**WHAT YOU HAVE TO DO**
In the listing that follows, retype every line from the first through the one containing "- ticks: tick". Pictures are to be left out.

=== Begin Enclosure ===

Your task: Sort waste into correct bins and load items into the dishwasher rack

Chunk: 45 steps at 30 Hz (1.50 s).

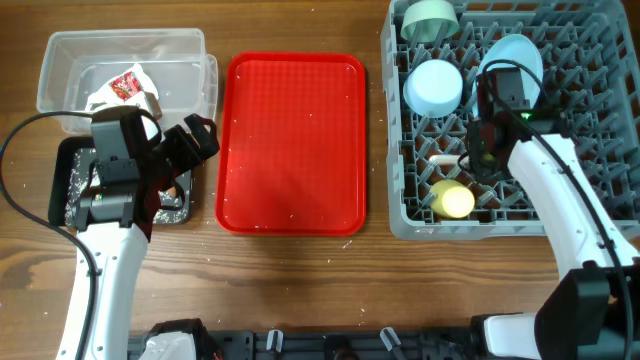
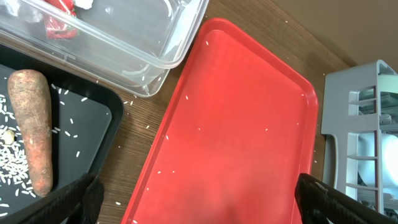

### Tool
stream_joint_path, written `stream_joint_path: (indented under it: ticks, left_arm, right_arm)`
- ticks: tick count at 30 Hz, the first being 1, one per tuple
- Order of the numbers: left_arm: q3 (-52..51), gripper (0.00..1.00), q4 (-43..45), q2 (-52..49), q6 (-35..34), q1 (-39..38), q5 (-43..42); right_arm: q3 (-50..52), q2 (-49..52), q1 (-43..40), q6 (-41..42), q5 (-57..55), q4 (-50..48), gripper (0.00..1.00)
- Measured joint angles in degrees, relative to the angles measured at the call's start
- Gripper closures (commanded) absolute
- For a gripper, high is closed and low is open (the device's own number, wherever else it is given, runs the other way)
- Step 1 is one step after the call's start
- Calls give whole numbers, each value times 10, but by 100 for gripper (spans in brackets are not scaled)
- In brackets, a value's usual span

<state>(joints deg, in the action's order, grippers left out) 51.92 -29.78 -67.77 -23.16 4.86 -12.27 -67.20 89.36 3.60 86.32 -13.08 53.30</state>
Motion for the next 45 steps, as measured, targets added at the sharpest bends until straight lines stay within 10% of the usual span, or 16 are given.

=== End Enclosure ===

**TASK RESPONSE**
Your task: Sort waste into correct bins and load items into the dishwasher rack

Chunk: 45 steps at 30 Hz (1.50 s).


### Tool
stream_joint_path, written `stream_joint_path: (indented under it: ticks, left_arm, right_arm)`
- ticks: tick count at 30 Hz, the first being 1, one per tuple

The exercise is now complete.